セックス・ピストルズ

11/4 武道館


 「ミラノ・ライブ」の音楽評ではあれだけコケにしておきながら、行ってしまいました。実際行こうかどうか迷っていて、そのうちもう売り切れだろうと諦めていたら、大学の先輩から譲ってもらうことができました。なんだかんだいって期待してでかけていきました。

 武道館に着くと、まず、パンクの格好をしている人が少ないことに驚きました。少ないというよりいない。いたとしても渋谷系ぐらい。ほとんどがいかにも学生という感じでした。そして、先輩への土産用にパンフレットを買いましたが、高い。2000円もする。ジョン・ライドンをジョン・リドンと訳してたり誤訳だらけ。チケットに8500円も払わせて、さらにボるか。さすがツアー名通り”汚い金儲け”だ。

 私は武道館でのライブというものに多分初めて行きました。広い広い。チケットはS席なのに、結局アリーナ席。ステージの人の表情など見ようがない。しかも、立ち見ではなく、キッカリ区画化された指定席。本当にこんな所でピストルズをやるのか。開演になって初めて前座があることを知りました。FLUFFYという全員女性のパンクバンド。けれど武道館は前座には広すぎました。15分ほどで前座が終わり、しばらく空きがありました。BGMは”YMCA”。パンクにYMCA。ここに来て初めて感動させられてしまいました。

 そしていよいよセックス・ピストルズの登場。「パンク? 汚い金儲けさ。」と書かれた当時のデイリー・ミラー紙の記事がコラージュされた垂れ幕が降り、フィンズベリーパークと同様、”BODY”から始まりました。出来は思った以上。あの歳であれだけできればたいしたものでしょう。フィンズベリーパークでは、ジョンはあちこちミスってましたが、今回はそれもクリアー。歌も当時のようなアグレッシブさはないものの、ジョンらしい個性的な歌い方が出来ていました。

 しかし、客が盛り上がらない。アリーナ席はほとんど座っている。私もその中で座っていたので同罪なのですが、座りながらも踊っていたし、”GOD SAVE THE QUEEN”や”LAIR”などの好きな曲は一緒になって歌い、ジョンやグレンの名を呼びかけました。それなのに私の周りはそれさえもしない、映画でも見るように沈黙して見ている。”BOO!”とジョンの方が客にブーイングを与える始末。アンコールの時でさえ手拍子すらしない。まだ、”ANARCHY”はやっていないというのに。しょうがなく、ピストルズが出てきて、もっとやるのか?とジョンが聞く。YESの声も大合唱にはならず、空しく響く。

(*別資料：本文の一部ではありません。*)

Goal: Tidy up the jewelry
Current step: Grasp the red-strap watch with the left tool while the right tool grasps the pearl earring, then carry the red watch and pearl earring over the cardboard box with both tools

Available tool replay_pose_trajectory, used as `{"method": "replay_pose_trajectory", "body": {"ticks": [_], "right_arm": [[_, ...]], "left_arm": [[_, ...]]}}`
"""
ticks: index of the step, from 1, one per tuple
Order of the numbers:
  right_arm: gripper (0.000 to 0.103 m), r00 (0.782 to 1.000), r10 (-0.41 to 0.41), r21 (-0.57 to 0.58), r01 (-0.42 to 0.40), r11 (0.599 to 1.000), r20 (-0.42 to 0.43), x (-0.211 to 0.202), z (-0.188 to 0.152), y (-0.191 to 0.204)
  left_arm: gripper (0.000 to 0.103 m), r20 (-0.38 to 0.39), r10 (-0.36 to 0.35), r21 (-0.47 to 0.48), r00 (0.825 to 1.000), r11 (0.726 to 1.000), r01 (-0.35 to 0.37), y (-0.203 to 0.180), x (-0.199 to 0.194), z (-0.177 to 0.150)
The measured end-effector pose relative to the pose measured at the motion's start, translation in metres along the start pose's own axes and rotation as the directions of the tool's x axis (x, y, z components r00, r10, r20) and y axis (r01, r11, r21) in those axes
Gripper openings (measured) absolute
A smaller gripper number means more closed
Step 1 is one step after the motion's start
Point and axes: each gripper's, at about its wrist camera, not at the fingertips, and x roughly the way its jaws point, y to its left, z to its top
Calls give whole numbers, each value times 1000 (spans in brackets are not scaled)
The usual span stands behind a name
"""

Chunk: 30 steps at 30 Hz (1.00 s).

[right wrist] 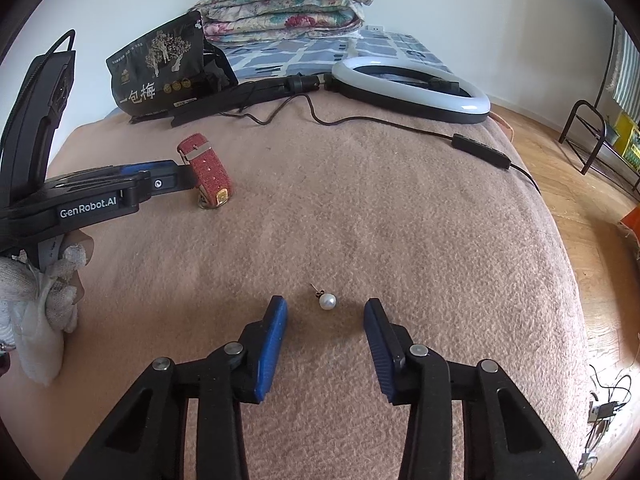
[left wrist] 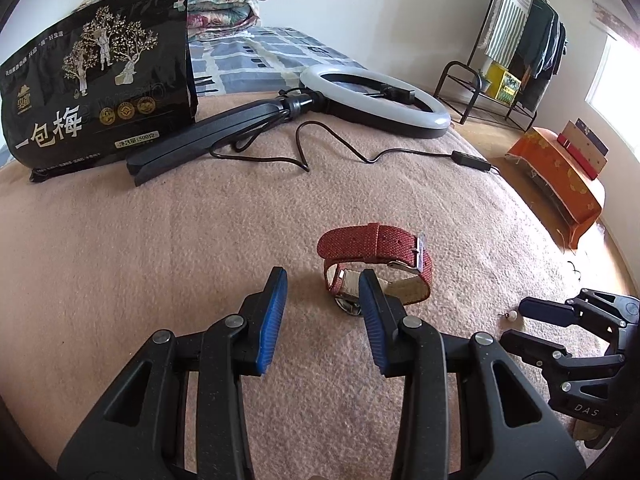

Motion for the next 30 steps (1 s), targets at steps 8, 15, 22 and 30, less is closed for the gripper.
{"method": "replay_pose_trajectory", "body": {"ticks": [8,15,22,30], "right_arm": [[38,1000,-4,-2,4,1000,3,4,3,-1],[25,1000,-15,-4,15,1000,4,8,4,-1],[9,1000,-26,-6,26,1000,5,7,3,0],[8,1000,-24,13,24,1000,3,2,1,0]], "left_arm": [[38,2,22,-4,1000,1000,-22,0,12,8],[15,-11,29,-2,1000,1000,-29,-1,19,8],[4,18,43,2,999,999,-43,-3,11,8],[3,26,55,-22,998,998,-54,1,-6,-1]]}}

”ANARCHY”が始まった時に立ち上がったのはその辺では私だけだった。

 ピストルズも”ANARCHY”を合唱させようと、さいごのサビにドラムだけの部分を作るという暴挙にでたのですが、大合唱にはなりませんでした。ピストルズも盛り上がらないなら盛り上がらないで、P.I.Lの”パリ・ライブ”のような雰囲気を作ればいいと思うのですが、彼らはもうそれほどアグレッシブではありません。これはジョニーおじさんのショーなのです。彼らもそれを自覚しているところがすごい。そして、そんなピストルズも勝てないのが日本の客。ミラノやロスキルドでは盛り上がり過ぎて中断しましたが今回はその逆、フィンズペリー・パークでは演った2度目のアンコール曲”NO FUN”も演らずに終了。最後、スティーブは日本人の真似をして土下座していました。これは再結成に対する抗議なのか? それにしても高い金払って”ANARCHY”も聞きたくないのか? とオヤジくさい説教も思いつくのですが、まあ、こんなこともなかったら今回書く気はしなかったと思うし、まあ、おもしろいライブでした。